- _Information shown_
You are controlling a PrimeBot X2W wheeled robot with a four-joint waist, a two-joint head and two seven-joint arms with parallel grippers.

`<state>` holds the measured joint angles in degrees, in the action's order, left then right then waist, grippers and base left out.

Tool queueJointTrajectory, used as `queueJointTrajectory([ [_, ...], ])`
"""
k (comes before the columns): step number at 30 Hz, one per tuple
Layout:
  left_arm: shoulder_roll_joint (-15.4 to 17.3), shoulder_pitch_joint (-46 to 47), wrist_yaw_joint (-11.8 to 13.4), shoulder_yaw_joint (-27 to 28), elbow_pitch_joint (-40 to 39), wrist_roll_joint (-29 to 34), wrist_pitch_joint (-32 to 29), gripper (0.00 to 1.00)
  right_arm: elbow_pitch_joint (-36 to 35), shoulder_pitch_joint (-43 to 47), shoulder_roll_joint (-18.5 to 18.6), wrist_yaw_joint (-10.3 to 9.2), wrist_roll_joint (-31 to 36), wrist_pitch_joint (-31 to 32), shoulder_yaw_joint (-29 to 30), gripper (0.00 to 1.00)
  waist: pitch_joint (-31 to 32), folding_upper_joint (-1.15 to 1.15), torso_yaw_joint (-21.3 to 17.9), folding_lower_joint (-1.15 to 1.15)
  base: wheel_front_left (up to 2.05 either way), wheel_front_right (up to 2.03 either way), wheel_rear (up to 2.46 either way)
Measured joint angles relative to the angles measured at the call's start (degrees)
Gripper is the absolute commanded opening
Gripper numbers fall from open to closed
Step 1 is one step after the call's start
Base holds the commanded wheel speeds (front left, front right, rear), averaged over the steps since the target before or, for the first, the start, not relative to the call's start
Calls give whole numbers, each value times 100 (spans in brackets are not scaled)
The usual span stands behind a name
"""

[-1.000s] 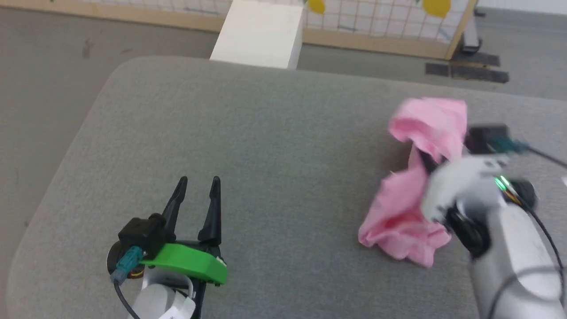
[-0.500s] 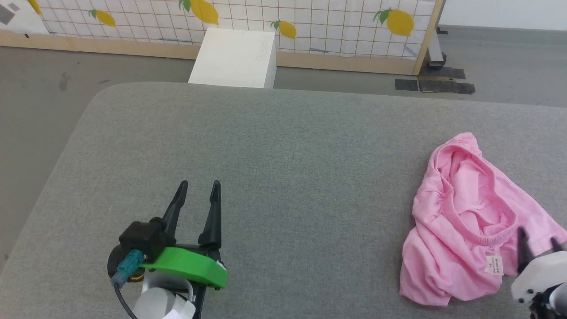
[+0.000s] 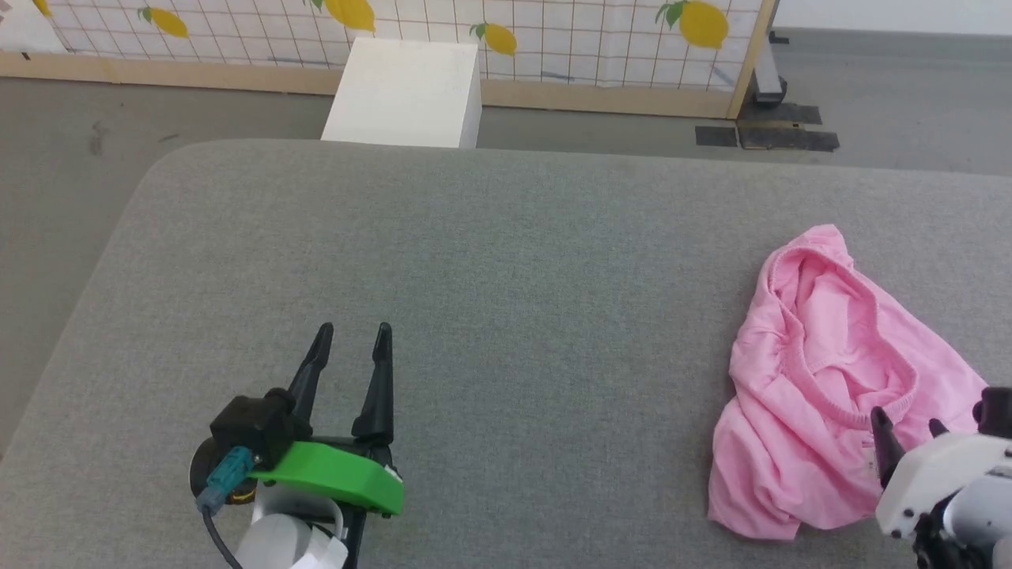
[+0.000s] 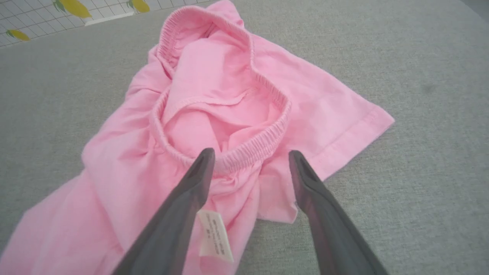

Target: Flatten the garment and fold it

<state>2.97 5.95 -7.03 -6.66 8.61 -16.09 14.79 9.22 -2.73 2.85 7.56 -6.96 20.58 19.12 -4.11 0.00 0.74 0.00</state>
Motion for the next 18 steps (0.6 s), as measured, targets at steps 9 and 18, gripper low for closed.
queueJointTrajectory([
  [9, 0, 104, -1, -37, 0, 0, 0, 100, 813, -1069, 1, 0, 403, 995, 386, 100, -217, 0, 92, 0, 0, 0, 0],
  [18, 0, 143, -2, -82, 18, -2, 0, 100, 1177, -1403, 0, 0, 864, 1947, 630, 0, -337, 0, 286, 0, 0, 0, 0],
])
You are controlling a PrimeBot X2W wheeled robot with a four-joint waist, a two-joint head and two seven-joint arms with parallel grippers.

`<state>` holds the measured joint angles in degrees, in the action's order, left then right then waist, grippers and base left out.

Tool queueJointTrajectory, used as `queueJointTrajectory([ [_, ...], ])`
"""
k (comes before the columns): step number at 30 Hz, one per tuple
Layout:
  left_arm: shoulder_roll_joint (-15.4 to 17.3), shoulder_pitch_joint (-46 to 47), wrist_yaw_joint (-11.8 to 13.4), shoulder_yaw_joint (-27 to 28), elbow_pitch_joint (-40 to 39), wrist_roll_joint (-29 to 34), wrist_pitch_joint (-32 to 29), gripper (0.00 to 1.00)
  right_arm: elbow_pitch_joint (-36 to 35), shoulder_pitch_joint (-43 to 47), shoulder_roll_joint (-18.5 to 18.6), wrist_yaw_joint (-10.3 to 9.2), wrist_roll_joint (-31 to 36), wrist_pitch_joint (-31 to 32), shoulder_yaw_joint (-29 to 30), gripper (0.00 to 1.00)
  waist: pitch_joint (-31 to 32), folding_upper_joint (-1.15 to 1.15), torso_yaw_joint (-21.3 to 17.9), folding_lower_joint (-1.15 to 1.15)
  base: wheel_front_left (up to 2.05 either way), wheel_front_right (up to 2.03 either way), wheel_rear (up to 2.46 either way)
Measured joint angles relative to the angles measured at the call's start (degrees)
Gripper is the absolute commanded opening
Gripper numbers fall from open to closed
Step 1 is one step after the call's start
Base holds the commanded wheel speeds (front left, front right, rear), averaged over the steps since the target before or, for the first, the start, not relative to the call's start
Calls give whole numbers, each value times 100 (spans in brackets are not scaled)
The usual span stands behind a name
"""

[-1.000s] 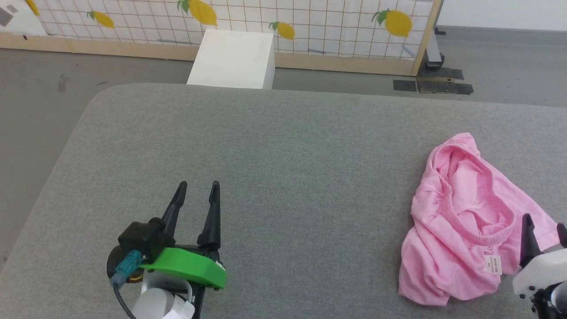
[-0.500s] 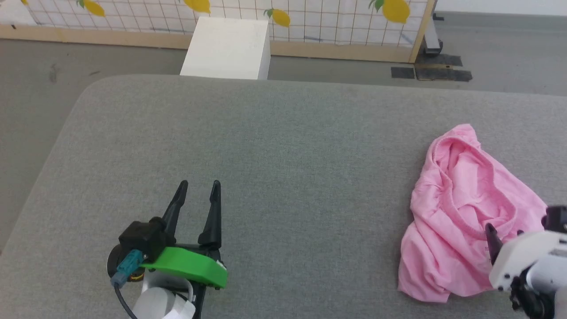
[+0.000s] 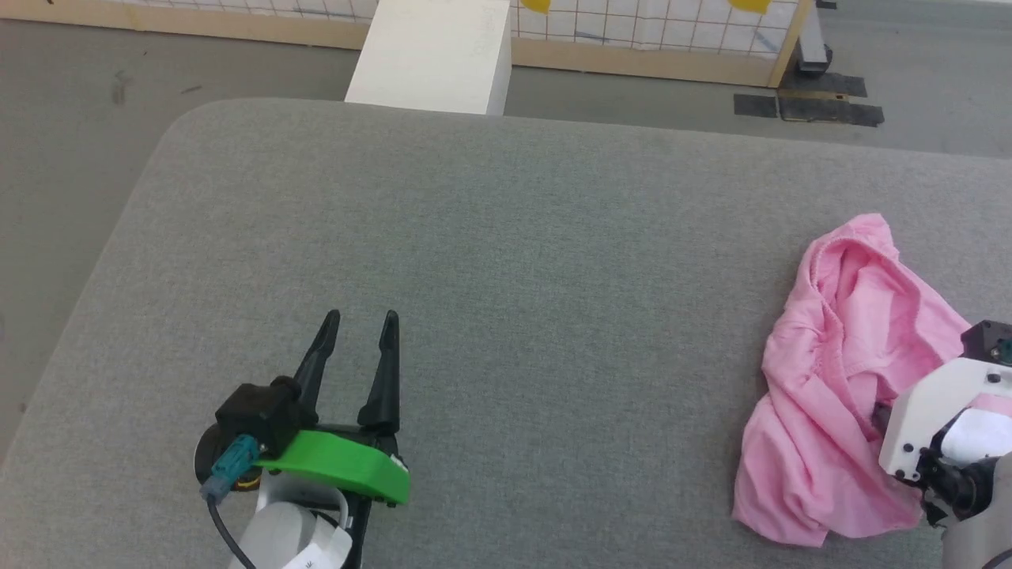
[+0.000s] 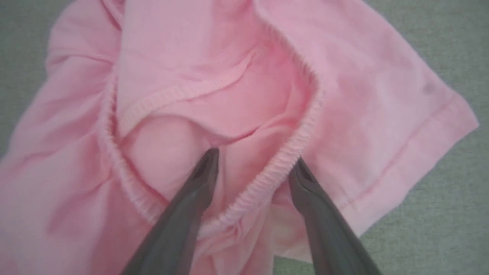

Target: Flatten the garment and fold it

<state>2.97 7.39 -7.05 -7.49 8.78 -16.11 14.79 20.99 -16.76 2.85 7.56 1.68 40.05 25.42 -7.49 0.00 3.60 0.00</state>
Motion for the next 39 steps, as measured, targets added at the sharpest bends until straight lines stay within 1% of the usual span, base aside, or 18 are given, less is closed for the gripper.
queueJointTrajectory([
  [5, 0, 1, -2, -10, 35, -1, 0, 100, -420, 42, 2, 0, 229, -292, -23, 0, 60, 0, 48, 0, 0, 0, 0],
  [9, 0, -1, -2, -9, 43, 0, 0, 100, -803, 79, 11, 0, 291, -591, -393, 0, 138, 0, 68, 0, 0, 0, 0],
  [12, 0, -3, -2, -3, 52, 0, 0, 100, -1134, 31, 15, 0, 172, -816, -1184, 0, 190, 0, 79, 0, 0, 0, 0],
  [14, 0, -4, -2, 1, 53, 1, 0, 100, -1298, -70, 15, 0, 71, -932, -1890, 0, 211, 0, 87, 0, 0, 0, 0],
  [17, 0, -6, -3, 2, 55, 1, 0, 100, -1330, -254, 13, 0, -241, -984, -2997, 0, 223, 0, 112, 0, 0, 0, 0],
  [19, 0, -5, -3, -13, 56, 0, 0, 100, -1204, -364, 1, 1, -369, -984, -3628, 0, 224, 0, 141, 0, 0, 0, 0],
  [21, 0, -5, -3, -40, 56, -3, 0, 100, -912, -482, -2, 1, -535, -983, -4223, 0, 211, 0, 190, 0, 0, 0, 0],
  [25, 0, -3, -3, -104, 56, -11, 0, 100, -203, -659, -3, 1, -940, -880, -4983, 0, 163, 0, 308, 0, 0, 0, 0],
  [26, -1, -2, -3, -113, 56, -12, 0, 100, -21, -703, -1, 1, -992, -826, -5165, 40, 146, 0, 342, 0, 0, 0, 0],
  [27, 0, -1, -3, -124, 56, -19, 0, 100, 126, -735, -2, 1, -1133, -808, -5283, 100, 126, 0, 376, 0, 0, 0, 0],
  [30, 0, 0, -3, -131, 55, -29, 0, 100, 357, -841, -1, 1, -1385, -808, -5491, 100, 69, 0, 455, 0, 0, 0, 0],
  [33, 0, -1, -3, -84, 53, -36, 0, 100, 326, -942, -3, 1, -1631, -1025, -5548, 100, 27, 0, 477, 0, 0, 0, 0],
  [34, 1, -5, 0, -5, 53, -35, 0, 100, 41, -958, -3, 1, -1849, -1424, -5415, 100, 54, 0, 442, 0, 0, 0, 0],
  [37, 1, -35, 3, 94, 43, -31, 0, 100, -487, -916, -9, 1, -1945, -1941, -5001, 100, 129, 0, 364, 0, 0, 0, 0],
  [39, 1, -67, 3, 125, 37, -8, -1, 100, -892, -740, -10, 1, -1900, -2354, -4569, 100, 208, 0, 285, 0, 0, 0, 0],
])
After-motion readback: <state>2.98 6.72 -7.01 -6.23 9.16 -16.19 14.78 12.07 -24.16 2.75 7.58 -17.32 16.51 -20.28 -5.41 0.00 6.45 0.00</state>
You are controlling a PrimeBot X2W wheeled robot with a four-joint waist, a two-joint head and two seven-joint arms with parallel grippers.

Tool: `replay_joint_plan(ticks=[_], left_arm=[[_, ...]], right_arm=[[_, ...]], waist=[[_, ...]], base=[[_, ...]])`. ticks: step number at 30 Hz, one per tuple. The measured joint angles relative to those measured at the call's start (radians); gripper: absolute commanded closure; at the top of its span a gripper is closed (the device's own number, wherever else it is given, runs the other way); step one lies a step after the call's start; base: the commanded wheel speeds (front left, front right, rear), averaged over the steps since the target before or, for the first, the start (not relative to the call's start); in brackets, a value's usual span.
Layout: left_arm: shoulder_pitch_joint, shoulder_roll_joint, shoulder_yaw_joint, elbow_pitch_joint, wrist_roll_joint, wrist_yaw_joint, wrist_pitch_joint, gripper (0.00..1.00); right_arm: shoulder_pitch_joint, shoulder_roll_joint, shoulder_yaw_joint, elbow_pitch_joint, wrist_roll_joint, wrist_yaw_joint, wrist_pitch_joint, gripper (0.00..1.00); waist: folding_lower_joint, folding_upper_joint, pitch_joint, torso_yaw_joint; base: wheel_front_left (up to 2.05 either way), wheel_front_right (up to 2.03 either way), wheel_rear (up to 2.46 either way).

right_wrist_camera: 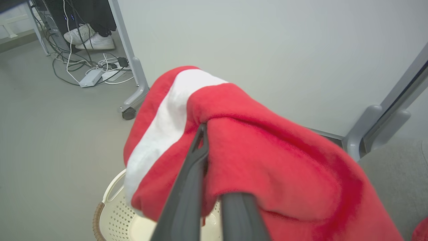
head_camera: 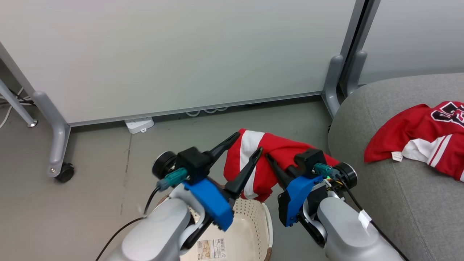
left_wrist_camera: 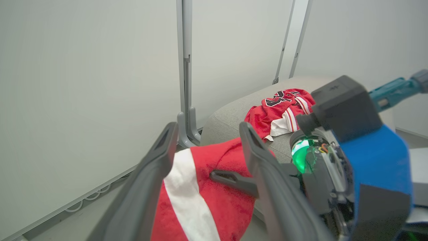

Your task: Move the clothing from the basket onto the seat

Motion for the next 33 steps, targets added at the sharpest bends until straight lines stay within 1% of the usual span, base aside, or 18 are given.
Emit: replay_joint_plan(ticks=[4, 8, 13, 19, 25, 33], left_arm=[[0.097, 0.038, 0.091, -0.091, 0.085, 0.000, 0.000, 0.00], [0.202, 0.059, 0.183, -0.161, 0.152, 0.007, 0.000, 0.00], [0.321, 0.068, 0.300, -0.218, 0.202, 0.012, 0.000, 0.00], [0.427, 0.069, 0.422, -0.250, 0.249, 0.011, 0.000, 0.00], [0.476, 0.043, 0.485, -0.264, 0.290, 0.000, 0.000, 0.00], [0.504, 0.015, 0.514, -0.259, 0.318, -0.012, 0.000, 0.00]], right_arm=[[-0.005, -0.004, -0.020, -0.011, -0.010, 0.000, -0.001, 1.00], [-0.005, -0.006, -0.035, -0.025, -0.019, 0.000, -0.001, 1.00], [-0.002, -0.006, -0.048, -0.047, -0.035, 0.000, 0.001, 1.00], [0.010, -0.008, -0.067, -0.071, -0.045, 0.000, 0.011, 1.00], [0.026, -0.012, -0.083, -0.092, -0.052, 0.000, 0.024, 1.00], [0.044, -0.014, -0.091, -0.117, -0.055, 0.000, 0.037, 1.00]], waist=[[0.0000, 0.0000, 0.012, 0.008], [0.0000, 0.0000, 0.020, 0.015], [0.0000, 0.0000, 0.024, 0.019], [0.0000, 0.0000, 0.026, 0.025], [0.0000, 0.0000, 0.024, 0.030], [0.0000, 0.0000, 0.017, 0.026]], base=[[0.00, 0.00, 0.00], [0.00, 0.00, 0.00], [0.00, 0.00, 0.00], [0.00, 0.00, 0.00], [0.00, 0.00, 0.00], [0.00, 0.00, 0.00]])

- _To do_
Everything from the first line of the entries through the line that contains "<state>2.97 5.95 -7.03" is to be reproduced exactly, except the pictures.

- _Written response_
You are controlling a PrimeBot X2W wheeled robot with a four-joint waist, a two-joint head and two seven-joint arms with parallel grippers.

`<state>` holds the measured joint angles in degrees, in the action's order, left then right then waist, grippers and base left out.

Tool queueJointTrajectory, used as `queueJointTrajectory([ [_, ...], ])`
"""
k (comes before the columns): step number at 30 Hz, one per tuple
Layout:
  left_arm: shoulder_roll_joint (-15.4 to 17.3), shoulder_pitch_joint (-46 to 47), wrist_yaw_joint (-11.8 to 13.4), shoulder_yaw_joint (-27 to 28), elbow_pitch_joint (-40 to 39), wrist_roll_joint (-29 to 34), wrist_pitch_joint (-32 to 29), gripper (0.00 to 1.00)
  right_arm: elbow_pitch_joint (-36 to 35), shoulder_pitch_joint (-43 to 47), shoulder_roll_joint (-18.5 to 18.6), wrist_yaw_joint (-10.3 to 9.2), wrist_roll_joint (-31 to 36), wrist_pitch_joint (-31 to 32), shoulder_yaw_joint (-29 to 30), gripper (0.00 to 1.00)
  waist: pitch_joint (-31 to 32), folding_upper_joint (-1.15 to 1.15), torso_yaw_joint (-21.3 to 17.9), folding_lower_joint (-1.15 to 1.15)
  base: wheel_front_left (up to 2.05 either way), wheel_front_right (up to 2.03 either way), wheel_rear (up to 2.46 either way)
Measured joint angles relative to the angles measured at the call's start (degrees)
Gripper is the absolute commanded opening
Gripper numbers fall from open to closed
Step 1 is one step after the call's start
Base holds the commanded wheel speeds (front left, front right, rear), averaged over the steps since the target before or, for the first, the start, not relative to the call's start
Calls give whole numbers, each value times 100 (spans in brackets are not scaled)
The usual span stands behind a name
"""

[-1.000s] 
[-0.500s] 
[+0.000s] 
[+0.000s] 

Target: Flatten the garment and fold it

<state>2.97 5.95 -7.03 -6.66 8.61 -16.09 14.79 9.22 -2.73 2.85 7.56 -6.96 20.58 19.12 -4.11 0.00 0.74 0.00</state>

No additional output is required.